Нежность (Мусаханов) - страница 11

— Может, не за оскорбление он? Может, на этап хочет или еще чего?

— Нет, — я ему говорю, — просто хлопец такой. Он никому не спустит, жизнь отдаст, но не спустит.

— Ну ладно, — говорит, — доставай чего-нибудь сладкого.

Побежал я к Сане-ларечнику. Эх, и скорпион был, помирать станешь — в долг не даст, но выпросил я у него конфет шоколадных; у нас в ларьке сахару никогда не водилось, дешевые подушечки тоже в редкость, а шоколадные — пожалуйста, ешь не хочу. Да кто их брал. За пол кило всю получку отдать надо. Ну, отнес Феде. Теперь, думаю, Костя не сдастся. А вечерком на другой день Федя мне конфеты обратно принес.

— Все-таки чокнутый твой кирюха, — говорит. — Не взял конфет. Сказал, что так выдержит. Курево взял.

Ну вот, так он и держался. Кормили его через трубку, конечно.
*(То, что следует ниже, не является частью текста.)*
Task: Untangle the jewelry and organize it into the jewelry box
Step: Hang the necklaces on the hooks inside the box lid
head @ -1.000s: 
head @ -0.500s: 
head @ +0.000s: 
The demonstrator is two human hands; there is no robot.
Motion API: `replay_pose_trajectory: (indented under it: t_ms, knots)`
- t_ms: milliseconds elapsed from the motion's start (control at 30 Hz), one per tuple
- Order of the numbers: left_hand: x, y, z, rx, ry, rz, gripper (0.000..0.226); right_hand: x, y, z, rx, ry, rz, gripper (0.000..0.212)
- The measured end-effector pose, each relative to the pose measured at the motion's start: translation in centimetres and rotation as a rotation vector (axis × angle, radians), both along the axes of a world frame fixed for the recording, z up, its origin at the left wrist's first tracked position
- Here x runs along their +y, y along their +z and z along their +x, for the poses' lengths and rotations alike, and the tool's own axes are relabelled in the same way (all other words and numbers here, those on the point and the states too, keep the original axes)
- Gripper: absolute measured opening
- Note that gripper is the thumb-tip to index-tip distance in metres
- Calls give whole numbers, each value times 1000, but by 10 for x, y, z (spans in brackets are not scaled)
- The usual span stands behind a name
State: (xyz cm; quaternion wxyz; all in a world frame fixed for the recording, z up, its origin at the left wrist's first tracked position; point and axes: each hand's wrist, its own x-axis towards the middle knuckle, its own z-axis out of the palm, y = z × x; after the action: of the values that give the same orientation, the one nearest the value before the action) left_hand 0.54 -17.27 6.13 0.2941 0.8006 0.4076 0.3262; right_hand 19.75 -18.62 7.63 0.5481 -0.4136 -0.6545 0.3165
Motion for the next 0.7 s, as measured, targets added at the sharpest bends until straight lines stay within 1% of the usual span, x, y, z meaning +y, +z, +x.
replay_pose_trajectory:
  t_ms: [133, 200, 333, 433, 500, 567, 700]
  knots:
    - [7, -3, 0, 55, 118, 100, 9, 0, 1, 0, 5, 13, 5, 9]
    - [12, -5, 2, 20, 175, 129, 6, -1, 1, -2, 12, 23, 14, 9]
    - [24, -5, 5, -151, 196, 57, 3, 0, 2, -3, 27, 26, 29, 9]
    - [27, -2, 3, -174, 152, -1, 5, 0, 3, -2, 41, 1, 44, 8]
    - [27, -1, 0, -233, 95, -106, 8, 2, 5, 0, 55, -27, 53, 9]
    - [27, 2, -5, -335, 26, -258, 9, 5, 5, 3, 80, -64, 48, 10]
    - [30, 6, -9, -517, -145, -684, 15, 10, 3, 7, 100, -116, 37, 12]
А режим все ходит по зоне, прохарями своими скрипит. На девятый день прокурор по надзору приехал. Смотрим, начальник ОЛПа с ним и КВЧ пошли в трюм. Потом, через полчаса, надзор за докторшей побежал, она тоже спустилась. Трюм у нас за запреткой был, полуземлянка, но ничего, сухая. А потом, смотрим, надзор вывалил и все начальство, только докторша в трюме осталась. Ну, подумали, труба Косте, концы отдает. Уже ползоны работяг у проволоки собралось. Кое-кто, конечно, сочувствовал, а остальные так, как в кино пришли. Фраер же — скотина кровожадная; кто-то муки будет принимать, а ему кино бесплатное. Ну, тут несколько надзирателей выскочили и давай народ разгонять. Не кучкуйтесь здесь, кричат, прокурору все с вахты видно. Ну, а из толпы орут, мол, гады, человека приморили. Есть любители за чужой спиной погорлопанить. Но тут старший надзор тихонько сказал передним, что жив Костя, ничего. Что прокурор режима кантует, чтобы тот извинился.

Разошлись по баракам, и вот трекот стоит. «Извинится — не извинится?» Кто говорит, что ни к чему все это. Кто бухтит, что он бы на месте режима никогда бы не извинился. Ну такие обезьяны известны, он, пока внизу, его дерьмо жрать заставить можно, еще спасибо будет говорить, а чуть подымется, станет, не дай бог, начальником, тогда попьет кровушки. Эти-то самые подлые и есть. Навидался я у хозяина всякой этой шушеры.

Гудели, гудели по баракам, потом кто-то прибегает и кричит:

— Понесли в больничку Костю — извинился режим!

Я с нар соскочил и — в санчасть. Не пустили к нему, конечно. Но там Альгис Карлович, лекпом-зэк, сказал, что подлечат и выпустят, а мне завтра можно прийти.

Недели две лежал Костя в больничке. Я все ходил к нему. Так сяду возле койки и сижу, а он дремлет. Лицо серое, еще уже стало, но глаза откроет, а они такие же дерзкие и ни грамма в них никакой отдачи нету. Я все хотел у него спросить, что ему охота из-за этого мусорилы себя было гробить. Душа бы из него вон. Ну обозвал, а ты его тоже облай, если натура не терпит. Ну дадут десятирик, так кому это страшно. Но я не спросил, понимал, что не надо. А вот Федя Брованов так сразу и спросил. Но Федя грамотный, он издалека зашел, по-культурному. Он заскочил проведать, и я как раз сидел. Ну заходит Федя — они же с Костей никто, до этого и не разговаривали — и сразу ему сто в гору выписывает.